##### Data extract

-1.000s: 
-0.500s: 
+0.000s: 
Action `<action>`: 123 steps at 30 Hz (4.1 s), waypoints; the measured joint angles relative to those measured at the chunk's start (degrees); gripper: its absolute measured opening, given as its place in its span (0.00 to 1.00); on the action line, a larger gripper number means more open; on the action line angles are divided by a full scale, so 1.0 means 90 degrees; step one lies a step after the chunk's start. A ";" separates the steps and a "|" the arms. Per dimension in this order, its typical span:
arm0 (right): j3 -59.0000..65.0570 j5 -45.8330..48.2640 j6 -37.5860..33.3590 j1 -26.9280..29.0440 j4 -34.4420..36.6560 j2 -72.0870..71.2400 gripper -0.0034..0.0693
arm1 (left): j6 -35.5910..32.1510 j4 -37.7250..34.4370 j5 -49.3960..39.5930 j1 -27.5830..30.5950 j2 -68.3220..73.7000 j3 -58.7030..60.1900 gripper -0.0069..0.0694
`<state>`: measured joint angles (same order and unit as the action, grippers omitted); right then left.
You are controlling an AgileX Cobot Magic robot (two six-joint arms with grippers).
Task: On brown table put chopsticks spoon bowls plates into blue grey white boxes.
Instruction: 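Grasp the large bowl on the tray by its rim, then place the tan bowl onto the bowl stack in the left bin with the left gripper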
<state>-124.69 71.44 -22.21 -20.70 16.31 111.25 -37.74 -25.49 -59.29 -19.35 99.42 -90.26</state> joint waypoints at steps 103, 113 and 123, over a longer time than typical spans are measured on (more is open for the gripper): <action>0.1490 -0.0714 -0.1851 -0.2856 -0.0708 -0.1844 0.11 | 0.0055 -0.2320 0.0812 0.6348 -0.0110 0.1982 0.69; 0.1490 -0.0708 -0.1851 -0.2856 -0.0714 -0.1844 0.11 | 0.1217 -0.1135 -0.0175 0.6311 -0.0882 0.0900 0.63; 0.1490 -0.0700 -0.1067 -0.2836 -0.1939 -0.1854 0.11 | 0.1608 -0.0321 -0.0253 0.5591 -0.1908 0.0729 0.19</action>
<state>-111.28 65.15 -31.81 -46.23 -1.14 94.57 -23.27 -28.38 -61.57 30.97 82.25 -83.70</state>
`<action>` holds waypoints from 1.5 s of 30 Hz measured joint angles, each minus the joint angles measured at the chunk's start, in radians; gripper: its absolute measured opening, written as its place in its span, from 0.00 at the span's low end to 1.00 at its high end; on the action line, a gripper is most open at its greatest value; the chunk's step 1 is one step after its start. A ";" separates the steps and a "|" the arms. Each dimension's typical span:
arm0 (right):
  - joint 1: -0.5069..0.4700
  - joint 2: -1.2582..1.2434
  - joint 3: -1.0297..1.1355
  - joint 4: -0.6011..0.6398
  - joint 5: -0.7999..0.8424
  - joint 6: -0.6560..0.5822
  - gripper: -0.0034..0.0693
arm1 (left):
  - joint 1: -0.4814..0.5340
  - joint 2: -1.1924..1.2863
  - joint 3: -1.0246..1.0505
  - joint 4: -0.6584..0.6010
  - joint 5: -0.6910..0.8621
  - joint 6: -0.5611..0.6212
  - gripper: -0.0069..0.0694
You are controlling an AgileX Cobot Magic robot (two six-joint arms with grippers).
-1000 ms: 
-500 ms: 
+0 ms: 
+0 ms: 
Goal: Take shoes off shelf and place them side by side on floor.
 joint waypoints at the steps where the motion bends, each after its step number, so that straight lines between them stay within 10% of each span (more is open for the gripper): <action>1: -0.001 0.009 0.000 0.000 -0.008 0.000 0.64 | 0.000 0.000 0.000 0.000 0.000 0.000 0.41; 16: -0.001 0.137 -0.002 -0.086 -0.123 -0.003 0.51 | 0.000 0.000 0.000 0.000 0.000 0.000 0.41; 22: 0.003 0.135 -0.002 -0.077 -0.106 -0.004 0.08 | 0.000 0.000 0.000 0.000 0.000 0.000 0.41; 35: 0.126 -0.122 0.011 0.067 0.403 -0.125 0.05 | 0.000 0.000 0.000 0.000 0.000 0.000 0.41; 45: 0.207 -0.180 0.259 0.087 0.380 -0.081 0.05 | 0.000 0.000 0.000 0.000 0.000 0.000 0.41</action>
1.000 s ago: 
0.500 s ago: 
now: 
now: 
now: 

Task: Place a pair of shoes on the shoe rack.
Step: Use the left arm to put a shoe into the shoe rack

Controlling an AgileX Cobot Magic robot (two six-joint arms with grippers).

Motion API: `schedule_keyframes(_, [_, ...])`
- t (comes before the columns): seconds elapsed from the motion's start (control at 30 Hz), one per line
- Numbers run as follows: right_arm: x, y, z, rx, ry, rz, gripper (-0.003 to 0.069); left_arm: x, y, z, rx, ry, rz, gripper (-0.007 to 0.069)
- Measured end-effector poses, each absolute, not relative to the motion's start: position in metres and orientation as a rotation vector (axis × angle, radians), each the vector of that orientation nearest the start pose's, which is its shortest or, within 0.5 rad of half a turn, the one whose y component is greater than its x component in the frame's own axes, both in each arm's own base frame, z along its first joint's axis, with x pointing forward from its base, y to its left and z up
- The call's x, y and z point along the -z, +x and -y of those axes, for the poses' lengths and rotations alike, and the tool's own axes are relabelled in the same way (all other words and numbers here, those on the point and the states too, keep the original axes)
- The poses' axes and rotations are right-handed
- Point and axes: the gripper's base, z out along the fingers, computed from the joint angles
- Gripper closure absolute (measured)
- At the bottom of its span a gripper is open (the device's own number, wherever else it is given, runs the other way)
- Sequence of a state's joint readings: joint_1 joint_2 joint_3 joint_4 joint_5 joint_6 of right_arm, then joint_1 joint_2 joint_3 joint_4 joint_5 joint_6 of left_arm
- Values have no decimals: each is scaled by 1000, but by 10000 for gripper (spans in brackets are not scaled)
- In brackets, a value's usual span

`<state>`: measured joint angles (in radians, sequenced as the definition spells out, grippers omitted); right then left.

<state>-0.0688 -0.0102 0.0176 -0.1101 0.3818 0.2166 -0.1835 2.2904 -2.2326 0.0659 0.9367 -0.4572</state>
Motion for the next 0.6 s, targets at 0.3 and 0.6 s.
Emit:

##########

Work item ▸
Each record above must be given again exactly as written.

Your response ▸
-1.000s: 
-0.500s: 
+0.000s: 
Action `<action>`: 123 steps at 30 Hz (4.1 s), waypoints; the measured joint angles relative to those measured at the chunk's start (degrees); gripper: its absolute measured opening, given as its place in its span (0.00 to 1.00); on the action line, a larger gripper number means more open; on the action line angles are divided by a full scale, so 1.0 means 90 degrees; step one lies a step after the chunk's start. A ";" separates the steps and a "|" the arms. Per dimension in this order, its typical span:
arm0 (right): j3 -59.0000..65.0570 j5 -45.8330..48.2640 j6 -37.5860..33.3590 j1 -26.9280..29.0440 j4 -34.4420..36.6560 j2 -72.0870..71.2400 gripper -0.0034..0.0693
arm1 (left): j6 -35.5910..32.1510 j4 -37.7250..34.4370 j5 -49.3960..39.5930 j1 -27.5830..30.5950 j2 -68.3220..73.7000 j3 -58.7030..60.1900 gripper -0.0069..0.0694
`<state>`: measured joint angles (same order and unit as the action, grippers omitted); right then left.
You are controlling an AgileX Cobot Magic robot (two six-joint arms with grippers).
Task: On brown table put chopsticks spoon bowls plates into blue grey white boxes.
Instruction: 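Grasp the large bowl on the tray by its rim, then place the tan bowl onto the bowl stack in the left bin with the left gripper
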<state>-124.69 71.44 -22.21 -20.70 16.31 111.25 -37.74 -25.49 -59.29 -19.35 99.42 -90.26</state> joint waypoints at steps 103, 113 and 123, over a longer time than typical spans are measured on (more is open for the gripper): <action>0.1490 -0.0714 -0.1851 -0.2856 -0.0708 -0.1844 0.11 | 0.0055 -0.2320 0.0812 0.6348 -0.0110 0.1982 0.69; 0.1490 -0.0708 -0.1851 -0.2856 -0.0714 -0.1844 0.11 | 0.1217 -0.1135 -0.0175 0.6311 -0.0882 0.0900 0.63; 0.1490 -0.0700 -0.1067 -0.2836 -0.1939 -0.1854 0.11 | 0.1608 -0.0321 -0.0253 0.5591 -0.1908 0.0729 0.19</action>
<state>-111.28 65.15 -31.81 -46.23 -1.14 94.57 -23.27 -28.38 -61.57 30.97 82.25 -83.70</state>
`<action>` holds waypoints from 1.5 s of 30 Hz measured joint angles, each minus the joint angles measured at the chunk's start, in radians; gripper: its absolute measured opening, written as its place in its span, from 0.00 at the span's low end to 1.00 at its high end; on the action line, a gripper is most open at its greatest value; the chunk's step 1 is one step after its start. A ";" separates the steps and a "|" the arms. Each dimension's typical span:
arm0 (right):
  - joint 1: -0.5069..0.4700
  - joint 2: -1.2582..1.2434
  - joint 3: -1.0297..1.1355
  - joint 4: -0.6011..0.6398
  - joint 5: -0.7999..0.8424
  - joint 6: -0.6560..0.5822
  - gripper: -0.0034..0.0693
arm1 (left):
  - joint 1: -0.4814..0.5340
  - joint 2: -1.1924..1.2863
  - joint 3: -1.0246..1.0505
  - joint 4: -0.6584..0.6010
  - joint 5: -0.6910..0.8621
  - joint 6: -0.5611..0.6212
  - gripper: -0.0069..0.0694
You are controlling an AgileX Cobot Magic robot (two six-joint arms with grippers).
-1000 ms: 
-500 ms: 
+0 ms: 
+0 ms: 
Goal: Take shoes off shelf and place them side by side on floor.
 joint waypoints at the steps where the motion bends, each after its step number, so that straight lines between them stay within 10% of each span (more is open for the gripper): <action>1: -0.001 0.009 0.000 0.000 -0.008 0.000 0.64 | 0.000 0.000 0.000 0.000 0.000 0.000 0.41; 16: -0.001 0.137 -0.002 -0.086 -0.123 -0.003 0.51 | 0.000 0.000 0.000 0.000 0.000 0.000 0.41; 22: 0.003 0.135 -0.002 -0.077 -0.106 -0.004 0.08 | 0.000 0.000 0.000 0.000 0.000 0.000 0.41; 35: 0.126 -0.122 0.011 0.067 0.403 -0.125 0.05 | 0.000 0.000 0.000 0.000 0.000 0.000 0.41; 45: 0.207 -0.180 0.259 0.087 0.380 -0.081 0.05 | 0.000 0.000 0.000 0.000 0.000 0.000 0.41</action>
1.000 s ago: 
0.500 s ago: 
now: 
now: 
now: 

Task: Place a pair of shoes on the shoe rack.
Step: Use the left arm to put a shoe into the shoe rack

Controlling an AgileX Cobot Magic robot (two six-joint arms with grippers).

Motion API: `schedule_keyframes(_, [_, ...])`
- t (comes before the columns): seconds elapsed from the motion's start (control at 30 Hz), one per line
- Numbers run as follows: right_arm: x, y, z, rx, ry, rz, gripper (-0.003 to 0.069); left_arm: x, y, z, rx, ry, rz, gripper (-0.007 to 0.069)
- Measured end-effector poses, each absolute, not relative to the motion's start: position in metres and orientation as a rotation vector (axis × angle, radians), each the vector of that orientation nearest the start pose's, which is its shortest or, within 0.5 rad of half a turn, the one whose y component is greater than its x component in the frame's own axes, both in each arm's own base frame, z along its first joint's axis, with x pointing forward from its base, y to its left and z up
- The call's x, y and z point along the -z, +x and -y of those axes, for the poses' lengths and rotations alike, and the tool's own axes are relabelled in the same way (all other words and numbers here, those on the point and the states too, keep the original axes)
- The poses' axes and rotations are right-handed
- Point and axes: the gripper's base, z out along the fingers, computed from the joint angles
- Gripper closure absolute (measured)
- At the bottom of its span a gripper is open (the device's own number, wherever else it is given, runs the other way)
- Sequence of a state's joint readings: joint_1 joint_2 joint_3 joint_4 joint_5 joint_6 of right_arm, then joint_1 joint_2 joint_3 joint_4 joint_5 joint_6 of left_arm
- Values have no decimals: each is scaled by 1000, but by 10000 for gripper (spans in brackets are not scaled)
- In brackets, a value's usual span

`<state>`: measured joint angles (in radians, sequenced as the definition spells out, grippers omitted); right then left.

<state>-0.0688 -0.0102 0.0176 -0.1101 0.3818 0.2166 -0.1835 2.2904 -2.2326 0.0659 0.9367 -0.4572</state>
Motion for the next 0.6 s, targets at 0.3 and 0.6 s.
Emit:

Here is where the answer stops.